Central Venous Sinus Thrombosis in a Boy With Acute Severe Ulcerative Colitis

Background

Pediatric cerebral venous sinus thrombosis (CVST) has an incidence rate of 0.67 cases per 100,000 children and mainly occurs during the neonatal period (1). The diagnosis of CVST has increased due to greater diagnostic suspicion, improved neuroimaging techniques and increased survival of children with diseases that predispose them to the development of CVST. The most common risk factors in older children are head and neck infections and chronic systemic diseases such as chronic inflammatory and hematological diseases and cancer.

Case Report

We present the case of a child aged 5 years and 2 months who was diagnosed at the age of 3 years with moderate (E4S0) ulcerative colitis (UC). After the initial presentation, the patient was started on treatment with oral mesalazine. In the following months, treatment with oral steroids was started, which was subsequently changed to intravenous, along with azathioprine, tacrolimus, and infliximab, without success. At 20 months from the disease onset, the treatment proceeded to the implementation of a total proctocolectomy with J-pouch reconstruction. The immediate postoperative period elapsed without incident and early total parenteral nutrition was started while he was fasting. However, 96 h after the surgery, the patient presented right hemicranial headaches, left arm distal monoparesis, a complex partial seizure, and subsequently two secondarily generalized seizures that ceased after the introduction of intravenous phenytoin. Based on the suspicion of a stroke, the patient underwent cranial Computed Tomography (CT), the results of which were normal. Magnetic Resonance Imaging (MRI) and Magnetic Resonance Angiography (MRA) for venous intracranial system (Figures 1, 2) revealed a right occipital venous infarction secondary to partial thrombosis of the right transverse sinus. The decision was made to start anticoagulant therapy with intravenous heparin and subsequently with low-molecular-weight heparin (LMWH). The patient presented no known cardiovascular risk factors, although a subsequent hypercoagulability study revealed that the patient was a homozygous carrier of the methylene tetrahydrofolate reductase (MTHFR) gene C677T mutation and that the parents were heterozygous carriers of this MTHFR mutation; the rest of the results of the study were normal. One month after the episode, the thrombosis image persisted in the MRA. The patient therefore underwent long-term therapy with acenocoumarol for 3 years. The patient's subsequent progress was satisfactory and no further treatment was necessary. The patient is now asymptomatic from the neurological and gastrointestinal point of view.

FIGURE 1

Figure 1. (a) Transverse plane, FLAIR sequence, movement artifacts. The arrow shows the cortical-subcortical lesion compatible with a non-haemorrhagic infarction in a venous territory. (b) Transverse plane, b1000 diffusion sequence. The arrow shows parenchymal shine due to diffusion restriction indicative of acute vascular disease (Not shown ADC map with signal drop in the area).

FIGURE 2

Figure 2. Venous Magnetic Resonance Angiography with contrast. 3D reconstruction in the transverse plane and magnification of the baseline sequence in the occipital region. The arrow shows the repletion defect caused by the thrombus in the middle third of the right transverse sinus, and the hollow arrow shows the peripheral wall contrast that delimits the luminal thrombosis of the sinus.

Discussion

Strokes are 2 to 4 times more common in patients with inflammatory bowel disease (IBD) compared to the general population. It was documented that 1–7.7% of patients presented some event, while post-mortem studies reported that the figure can reach 40% of patients (2). Deep vein thrombosis and pulmonary embolism are the most commonly associated entities, the risk of which is especially high in young patients, women, smokers, those with S-protein deficiency, and patients with colonic disease (3). In particular, venous thrombotic phenomena are three times more common in patients with IBD than in healthy controls (3–5), with a prevalence of ~4% (6).

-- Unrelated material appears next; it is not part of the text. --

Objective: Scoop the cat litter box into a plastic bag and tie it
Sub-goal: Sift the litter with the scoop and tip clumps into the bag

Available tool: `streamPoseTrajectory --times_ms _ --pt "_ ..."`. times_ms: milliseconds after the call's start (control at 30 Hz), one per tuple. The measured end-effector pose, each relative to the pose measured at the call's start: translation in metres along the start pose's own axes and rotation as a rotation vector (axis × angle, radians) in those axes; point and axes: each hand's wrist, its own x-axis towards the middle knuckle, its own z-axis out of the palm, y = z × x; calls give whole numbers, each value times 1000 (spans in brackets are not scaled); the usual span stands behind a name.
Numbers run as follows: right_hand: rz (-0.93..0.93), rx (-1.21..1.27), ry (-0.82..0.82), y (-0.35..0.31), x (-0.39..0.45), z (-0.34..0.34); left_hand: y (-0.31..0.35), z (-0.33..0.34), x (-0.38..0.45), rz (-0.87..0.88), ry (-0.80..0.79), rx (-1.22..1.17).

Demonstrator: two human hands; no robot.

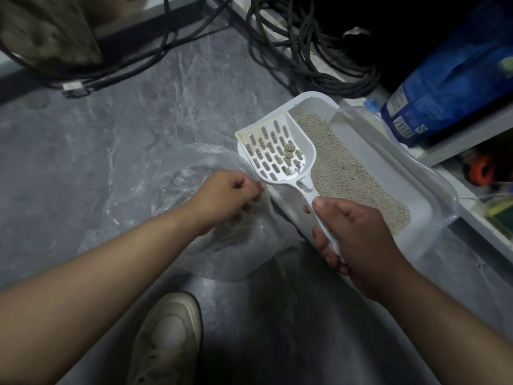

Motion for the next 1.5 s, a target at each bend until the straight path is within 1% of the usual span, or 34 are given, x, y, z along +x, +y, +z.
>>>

The relationship between venous thromboembolism and IBD is based mainly on the inflammatory component of IBD, which produces a hypercoagulability state with coagulation cascade activation, platelet activation, and fibrinolysis anomalies (4, 6, 7). IBD could be considered a risk factor per se for the development of venous thrombosis, which would be an extraintestinal manifestation of IBD (4).

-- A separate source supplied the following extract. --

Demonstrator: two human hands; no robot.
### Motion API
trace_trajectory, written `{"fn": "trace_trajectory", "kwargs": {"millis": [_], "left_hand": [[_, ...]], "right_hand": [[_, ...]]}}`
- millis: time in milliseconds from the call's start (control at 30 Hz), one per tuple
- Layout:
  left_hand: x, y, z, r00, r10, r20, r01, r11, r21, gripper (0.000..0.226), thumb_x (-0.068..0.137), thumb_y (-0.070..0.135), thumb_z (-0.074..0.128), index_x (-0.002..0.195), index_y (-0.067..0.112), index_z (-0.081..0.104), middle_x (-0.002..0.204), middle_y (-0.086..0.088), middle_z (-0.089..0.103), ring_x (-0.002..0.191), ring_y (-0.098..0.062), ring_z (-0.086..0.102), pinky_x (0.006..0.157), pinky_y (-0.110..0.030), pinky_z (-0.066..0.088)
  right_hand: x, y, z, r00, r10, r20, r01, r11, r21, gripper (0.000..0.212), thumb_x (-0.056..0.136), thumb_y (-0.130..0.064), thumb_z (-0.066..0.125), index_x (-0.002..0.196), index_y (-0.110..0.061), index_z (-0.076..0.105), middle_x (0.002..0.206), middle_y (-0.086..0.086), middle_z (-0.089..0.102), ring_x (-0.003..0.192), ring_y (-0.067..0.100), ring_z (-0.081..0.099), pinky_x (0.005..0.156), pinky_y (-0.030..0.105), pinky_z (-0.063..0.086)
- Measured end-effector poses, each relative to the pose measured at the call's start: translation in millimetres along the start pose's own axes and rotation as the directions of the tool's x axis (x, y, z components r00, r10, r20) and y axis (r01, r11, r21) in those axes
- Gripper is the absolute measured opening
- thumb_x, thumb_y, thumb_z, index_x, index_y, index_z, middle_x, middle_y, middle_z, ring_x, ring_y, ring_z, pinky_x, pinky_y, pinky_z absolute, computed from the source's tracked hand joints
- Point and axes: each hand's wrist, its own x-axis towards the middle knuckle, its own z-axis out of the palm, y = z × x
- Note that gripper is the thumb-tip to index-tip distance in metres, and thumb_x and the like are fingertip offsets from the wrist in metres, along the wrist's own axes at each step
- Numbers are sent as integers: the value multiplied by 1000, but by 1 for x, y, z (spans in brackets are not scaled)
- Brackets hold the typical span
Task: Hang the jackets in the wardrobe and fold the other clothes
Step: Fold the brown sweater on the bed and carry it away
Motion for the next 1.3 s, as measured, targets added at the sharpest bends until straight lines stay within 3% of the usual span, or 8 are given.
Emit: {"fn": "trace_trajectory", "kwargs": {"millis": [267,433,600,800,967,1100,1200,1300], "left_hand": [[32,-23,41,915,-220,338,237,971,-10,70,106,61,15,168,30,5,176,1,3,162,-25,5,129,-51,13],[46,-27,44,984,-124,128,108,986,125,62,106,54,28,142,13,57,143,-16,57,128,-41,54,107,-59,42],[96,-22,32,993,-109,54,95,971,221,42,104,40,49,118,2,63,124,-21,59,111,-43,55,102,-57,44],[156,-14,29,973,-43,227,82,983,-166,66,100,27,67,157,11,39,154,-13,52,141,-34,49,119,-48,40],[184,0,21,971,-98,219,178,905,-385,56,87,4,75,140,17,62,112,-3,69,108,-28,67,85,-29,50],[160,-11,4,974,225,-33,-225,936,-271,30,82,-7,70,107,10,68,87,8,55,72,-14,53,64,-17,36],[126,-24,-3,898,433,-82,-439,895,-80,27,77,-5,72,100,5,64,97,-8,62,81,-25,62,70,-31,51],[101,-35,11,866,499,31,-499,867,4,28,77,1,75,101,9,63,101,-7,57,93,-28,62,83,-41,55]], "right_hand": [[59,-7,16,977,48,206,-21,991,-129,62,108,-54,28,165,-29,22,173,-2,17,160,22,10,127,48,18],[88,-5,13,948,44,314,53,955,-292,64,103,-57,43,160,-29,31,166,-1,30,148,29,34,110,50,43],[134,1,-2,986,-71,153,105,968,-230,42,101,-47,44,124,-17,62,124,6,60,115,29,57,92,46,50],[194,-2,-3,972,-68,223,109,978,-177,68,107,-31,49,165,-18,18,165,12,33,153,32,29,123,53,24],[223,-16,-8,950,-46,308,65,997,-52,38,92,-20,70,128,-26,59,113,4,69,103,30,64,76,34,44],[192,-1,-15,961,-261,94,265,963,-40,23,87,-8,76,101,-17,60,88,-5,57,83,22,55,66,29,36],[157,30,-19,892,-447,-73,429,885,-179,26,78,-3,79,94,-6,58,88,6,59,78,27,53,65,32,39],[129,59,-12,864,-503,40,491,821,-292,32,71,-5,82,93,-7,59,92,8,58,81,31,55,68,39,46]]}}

The role of other risk factors in the development of thrombosis has been studied. The classic risk factors are also valid for this group, although, no differences in the prevalence of hereditary disorders predisposing to the development of thrombosis were shown compared to healthy controls. The study by Alatri et al. (6) found a statistically significant association between surgery and UC but not with Crohn's disease (CD), probably due to the greater inflammatory burden in patients with UC who undergo surgery compared with patients with CD who undergo surgery for fistulas or stenosis. No relationship with drugs was found, but a positive correlation with disease activity and hospitalization was reported (4).

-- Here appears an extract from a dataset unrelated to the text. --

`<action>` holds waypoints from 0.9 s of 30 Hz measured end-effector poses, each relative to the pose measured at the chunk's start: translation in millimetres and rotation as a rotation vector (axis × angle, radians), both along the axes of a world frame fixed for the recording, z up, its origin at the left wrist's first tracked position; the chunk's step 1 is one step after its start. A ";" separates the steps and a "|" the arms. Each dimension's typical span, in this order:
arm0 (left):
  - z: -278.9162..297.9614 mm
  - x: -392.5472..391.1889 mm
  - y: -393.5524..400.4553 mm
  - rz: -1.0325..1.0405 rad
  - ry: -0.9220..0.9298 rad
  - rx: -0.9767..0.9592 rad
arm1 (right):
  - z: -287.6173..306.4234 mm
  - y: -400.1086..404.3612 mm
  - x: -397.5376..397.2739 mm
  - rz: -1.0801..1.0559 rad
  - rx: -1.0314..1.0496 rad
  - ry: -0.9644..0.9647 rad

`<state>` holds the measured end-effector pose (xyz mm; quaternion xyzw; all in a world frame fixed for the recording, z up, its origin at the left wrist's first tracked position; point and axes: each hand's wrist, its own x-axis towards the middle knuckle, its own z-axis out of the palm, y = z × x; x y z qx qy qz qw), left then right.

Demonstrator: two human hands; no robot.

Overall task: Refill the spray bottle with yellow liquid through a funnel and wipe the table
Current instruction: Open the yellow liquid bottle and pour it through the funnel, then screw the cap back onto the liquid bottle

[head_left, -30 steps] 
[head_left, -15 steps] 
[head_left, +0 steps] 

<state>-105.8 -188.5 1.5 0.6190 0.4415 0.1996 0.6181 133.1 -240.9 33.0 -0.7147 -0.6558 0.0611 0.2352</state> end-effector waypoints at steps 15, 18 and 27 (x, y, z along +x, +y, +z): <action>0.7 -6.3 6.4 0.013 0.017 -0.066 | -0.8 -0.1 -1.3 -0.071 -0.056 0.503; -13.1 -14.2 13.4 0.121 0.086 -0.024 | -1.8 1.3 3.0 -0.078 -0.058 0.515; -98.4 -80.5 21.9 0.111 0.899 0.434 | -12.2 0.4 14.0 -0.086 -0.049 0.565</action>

The Canadian registry of ischemic infarction in the pediatric population identified a risk factor in 98% of children, a prothrombotic state in 41%, and a chronic systemic disease in 36% (1). In a meta-analysis of case-control studies published in 2010 including more than 200 cases of pediatric and neonatal venous sinus thrombosis and 1,200 controls, the prevalence of the factor V Leiden mutation and the prothrombin gene G20210A mutation was higher in cases than in the controls with a greater risk of developing CVST (8). In contrast, the value of the MTHFR gene 677CT mutation is controversial. A 2010 meta-analysis of case-control studies in adults reported comparable frequency of the MTHFR gene C677T mutation in 382 adult patients with CVST and in 1,217 controls (9) while, a 2011 meta-analysis reported a positive association between CVST and the MTHFR gene C677T mutation (10). Our patient's thrombophilia study documented that he is a homozygous carrier of the MTHFR gene C677T mutation, without presenting a factor V Leiden mutation or the prothrombin gene G20210A mutation. In our case, we can consider as risk factors the surgery in a patient with chronic IBD with a homozygous MTHFR gene C677T mutation, the insertion of a central venous access (for parenteral nutrition) and immobility.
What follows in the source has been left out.